§ **AVAILABLE DATA**
###

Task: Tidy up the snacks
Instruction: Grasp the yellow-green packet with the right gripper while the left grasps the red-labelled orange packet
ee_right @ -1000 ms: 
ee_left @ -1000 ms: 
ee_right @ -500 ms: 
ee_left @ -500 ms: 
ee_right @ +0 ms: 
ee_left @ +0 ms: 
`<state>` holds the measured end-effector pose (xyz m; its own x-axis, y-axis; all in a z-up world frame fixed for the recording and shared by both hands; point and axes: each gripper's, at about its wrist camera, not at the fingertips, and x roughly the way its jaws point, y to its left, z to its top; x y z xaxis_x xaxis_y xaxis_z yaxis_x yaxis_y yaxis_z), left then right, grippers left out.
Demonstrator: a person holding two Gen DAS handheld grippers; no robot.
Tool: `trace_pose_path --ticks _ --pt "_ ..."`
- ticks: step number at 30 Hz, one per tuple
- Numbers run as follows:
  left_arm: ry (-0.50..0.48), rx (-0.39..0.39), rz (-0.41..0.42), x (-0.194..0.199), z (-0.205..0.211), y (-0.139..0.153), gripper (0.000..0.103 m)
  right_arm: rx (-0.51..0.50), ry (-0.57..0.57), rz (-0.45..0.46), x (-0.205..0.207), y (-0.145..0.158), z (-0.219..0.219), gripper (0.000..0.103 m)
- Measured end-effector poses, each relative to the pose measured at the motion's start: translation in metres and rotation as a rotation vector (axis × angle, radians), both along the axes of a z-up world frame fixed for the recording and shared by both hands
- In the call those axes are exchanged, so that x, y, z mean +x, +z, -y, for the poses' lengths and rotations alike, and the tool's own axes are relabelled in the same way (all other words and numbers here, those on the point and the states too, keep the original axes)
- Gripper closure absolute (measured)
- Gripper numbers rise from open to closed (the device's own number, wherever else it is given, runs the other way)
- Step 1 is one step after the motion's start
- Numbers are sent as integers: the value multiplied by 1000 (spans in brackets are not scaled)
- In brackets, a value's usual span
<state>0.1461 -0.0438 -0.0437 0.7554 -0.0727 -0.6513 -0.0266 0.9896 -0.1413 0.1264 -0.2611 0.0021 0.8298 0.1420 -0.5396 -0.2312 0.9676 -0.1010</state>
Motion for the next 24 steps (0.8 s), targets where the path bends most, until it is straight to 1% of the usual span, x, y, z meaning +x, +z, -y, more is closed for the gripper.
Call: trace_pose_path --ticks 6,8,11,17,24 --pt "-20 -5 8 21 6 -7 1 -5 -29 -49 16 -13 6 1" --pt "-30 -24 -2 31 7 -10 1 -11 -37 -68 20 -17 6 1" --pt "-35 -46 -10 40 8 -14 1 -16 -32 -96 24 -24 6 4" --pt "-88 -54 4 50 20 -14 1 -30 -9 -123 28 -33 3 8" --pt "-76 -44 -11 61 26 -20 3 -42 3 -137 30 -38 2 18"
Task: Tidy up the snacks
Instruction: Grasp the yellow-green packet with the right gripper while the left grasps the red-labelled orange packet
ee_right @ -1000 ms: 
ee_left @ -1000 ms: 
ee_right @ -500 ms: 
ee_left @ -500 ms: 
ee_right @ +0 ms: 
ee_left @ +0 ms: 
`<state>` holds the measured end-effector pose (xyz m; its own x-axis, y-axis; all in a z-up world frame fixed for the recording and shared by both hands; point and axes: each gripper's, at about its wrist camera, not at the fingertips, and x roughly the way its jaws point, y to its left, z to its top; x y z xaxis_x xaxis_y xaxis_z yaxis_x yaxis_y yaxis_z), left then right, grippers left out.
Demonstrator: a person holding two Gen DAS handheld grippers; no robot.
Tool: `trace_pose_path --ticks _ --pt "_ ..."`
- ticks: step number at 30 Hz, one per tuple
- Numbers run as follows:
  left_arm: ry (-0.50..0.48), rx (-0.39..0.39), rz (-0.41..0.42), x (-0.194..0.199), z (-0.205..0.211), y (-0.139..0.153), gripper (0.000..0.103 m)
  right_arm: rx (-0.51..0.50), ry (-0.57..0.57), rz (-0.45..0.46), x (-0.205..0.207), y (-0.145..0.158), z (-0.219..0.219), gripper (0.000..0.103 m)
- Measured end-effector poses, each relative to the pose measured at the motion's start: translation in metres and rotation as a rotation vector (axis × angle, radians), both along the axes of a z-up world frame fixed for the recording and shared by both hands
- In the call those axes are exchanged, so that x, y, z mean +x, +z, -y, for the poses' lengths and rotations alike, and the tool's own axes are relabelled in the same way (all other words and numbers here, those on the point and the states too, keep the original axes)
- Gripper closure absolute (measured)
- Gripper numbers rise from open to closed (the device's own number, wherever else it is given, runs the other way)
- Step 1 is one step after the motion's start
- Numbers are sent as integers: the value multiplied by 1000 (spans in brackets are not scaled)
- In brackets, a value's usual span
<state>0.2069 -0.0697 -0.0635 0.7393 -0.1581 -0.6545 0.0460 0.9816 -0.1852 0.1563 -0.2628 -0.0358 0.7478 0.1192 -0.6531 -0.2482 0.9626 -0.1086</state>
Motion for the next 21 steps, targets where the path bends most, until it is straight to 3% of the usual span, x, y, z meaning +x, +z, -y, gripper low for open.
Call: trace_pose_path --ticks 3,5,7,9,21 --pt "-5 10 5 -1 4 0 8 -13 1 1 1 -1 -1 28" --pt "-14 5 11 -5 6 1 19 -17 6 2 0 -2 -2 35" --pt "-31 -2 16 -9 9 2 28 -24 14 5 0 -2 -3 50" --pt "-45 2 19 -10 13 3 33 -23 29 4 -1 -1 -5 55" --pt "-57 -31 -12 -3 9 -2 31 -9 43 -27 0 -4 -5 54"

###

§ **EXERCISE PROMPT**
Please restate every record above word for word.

§ **REPLY TO THE TASK**
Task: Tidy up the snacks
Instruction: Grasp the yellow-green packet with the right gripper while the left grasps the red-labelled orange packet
ee_right @ -1000 ms: 
ee_left @ -1000 ms: 
ee_right @ -500 ms: 
ee_left @ -500 ms: 
ee_right @ +0 ms: 
ee_left @ +0 ms: 
`<state>` holds the measured end-effector pose (xyz m; its own x-axis, y-axis; all in a z-up world frame fixed for the recording and shared by both hands; point and axes: each gripper's, at about its wrist camera, not at the fingertips, and x roughly the way its jaws point, y to its left, z to its top; x y z xaxis_x xaxis_y xaxis_z yaxis_x yaxis_y yaxis_z), left then right, grippers left out.
Demonstrator: a person holding two Gen DAS handheld grippers; no robot.
Tool: `trace_pose_path --ticks _ --pt "_ ..."`
- ticks: step number at 30 Hz, one per tuple
- Numbers run as follows:
  left_arm: ry (-0.50..0.48), rx (-0.39..0.39), rz (-0.41..0.42), x (-0.194..0.199), z (-0.205..0.211), y (-0.139..0.153), gripper (0.000..0.103 m)
  right_arm: rx (-0.51..0.50), ry (-0.57..0.57), rz (-0.45..0.46), x (-0.205..0.207), y (-0.145..0.158), z (-0.219..0.219), gripper (0.000..0.103 m)
- Measured end-effector poses, each relative to the pose measured at the motion's start: translation in metres and rotation as a rotation vector (axis × angle, radians), both along the axes of a z-up world frame fixed for the recording and shared by both hands
- In the call those axes are exchanged, so that x, y, z mean +x, +z, -y, for the poses' lengths and rotations alike, and the tool's own axes are relabelled in the same way (all other words and numbers here, those on the point and the states too, keep the original axes)
- Gripper closure absolute (measured)
- Gripper numbers rise from open to closed (the device's own number, wherever else it is given, runs the other way)
- Step 1 is one step after the motion's start
- Numbers are sent as integers: the value multiplied by 1000 (spans in brackets are not scaled)
- In brackets, a value's usual span
<state>0.1461 -0.0438 -0.0437 0.7554 -0.0727 -0.6513 -0.0266 0.9896 -0.1413 0.1264 -0.2611 0.0021 0.8298 0.1420 -0.5396 -0.2312 0.9676 -0.1010</state>
Motion for the next 24 steps (0.8 s), targets where the path bends most, until it is straight to 1% of the usual span, x, y, z meaning +x, +z, -y, more is closed for the gripper.
Call: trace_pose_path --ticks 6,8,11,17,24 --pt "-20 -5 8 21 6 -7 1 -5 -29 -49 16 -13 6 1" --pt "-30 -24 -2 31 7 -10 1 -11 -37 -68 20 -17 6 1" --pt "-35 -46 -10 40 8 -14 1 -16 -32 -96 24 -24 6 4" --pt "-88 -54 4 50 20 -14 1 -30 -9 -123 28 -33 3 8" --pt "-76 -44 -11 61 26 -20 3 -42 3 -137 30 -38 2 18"
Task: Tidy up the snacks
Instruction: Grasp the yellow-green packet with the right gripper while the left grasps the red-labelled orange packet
ee_right @ -1000 ms: 
ee_left @ -1000 ms: 
ee_right @ -500 ms: 
ee_left @ -500 ms: 
ee_right @ +0 ms: 
ee_left @ +0 ms: 
`<state>` holds the measured end-effector pose (xyz m; its own x-axis, y-axis; all in a z-up world frame fixed for the recording and shared by both hands; point and axes: each gripper's, at about its wrist camera, not at the fingertips, and x roughly the way its jaws point, y to its left, z to its top; x y z xaxis_x xaxis_y xaxis_z yaxis_x yaxis_y yaxis_z), left then right, grippers left out.
Demonstrator: a person holding two Gen DAS handheld grippers; no robot.
Tool: `trace_pose_path --ticks _ --pt "_ ..."`
- ticks: step number at 30 Hz, one per tuple
- Numbers run as follows:
  left_arm: ry (-0.50..0.48), rx (-0.39..0.39), rz (-0.41..0.42), x (-0.194..0.199), z (-0.205..0.211), y (-0.139..0.153), gripper (0.000..0.103 m)
  right_arm: rx (-0.51..0.50), ry (-0.57..0.57), rz (-0.45..0.46), x (-0.205..0.207), y (-0.145..0.158), z (-0.219..0.219), gripper (0.000..0.103 m)
- Measured end-effector poses, each relative to the pose measured at the motion's start: translation in metres and rotation as a rotation vector (axis × angle, radians), both along the axes of a z-up world frame fixed for the recording and shared by both hands
- In the call those axes are exchanged, so that x, y, z mean +x, +z, -y, for the poses' lengths and rotations alike, and the tool's own axes are relabelled in the same way (all other words and numbers here, those on the point and the states too, keep the original axes)
- Gripper closure absolute (measured)
- Gripper numbers rise from open to closed (the device's own number, wherever else it is given, runs the other way)
- Step 1 is one step after the motion's start
- Numbers are sent as integers: the value multiplied by 1000 (spans in brackets are not scaled)
- In brackets, a value's usual span
<state>0.2069 -0.0697 -0.0635 0.7393 -0.1581 -0.6545 0.0460 0.9816 -0.1852 0.1563 -0.2628 -0.0358 0.7478 0.1192 -0.6531 -0.2482 0.9626 -0.1086</state>
Motion for the next 21 steps, targets where the path bends most, until it is straight to 3% of the usual span, x, y, z meaning +x, +z, -y, gripper low for open.
Call: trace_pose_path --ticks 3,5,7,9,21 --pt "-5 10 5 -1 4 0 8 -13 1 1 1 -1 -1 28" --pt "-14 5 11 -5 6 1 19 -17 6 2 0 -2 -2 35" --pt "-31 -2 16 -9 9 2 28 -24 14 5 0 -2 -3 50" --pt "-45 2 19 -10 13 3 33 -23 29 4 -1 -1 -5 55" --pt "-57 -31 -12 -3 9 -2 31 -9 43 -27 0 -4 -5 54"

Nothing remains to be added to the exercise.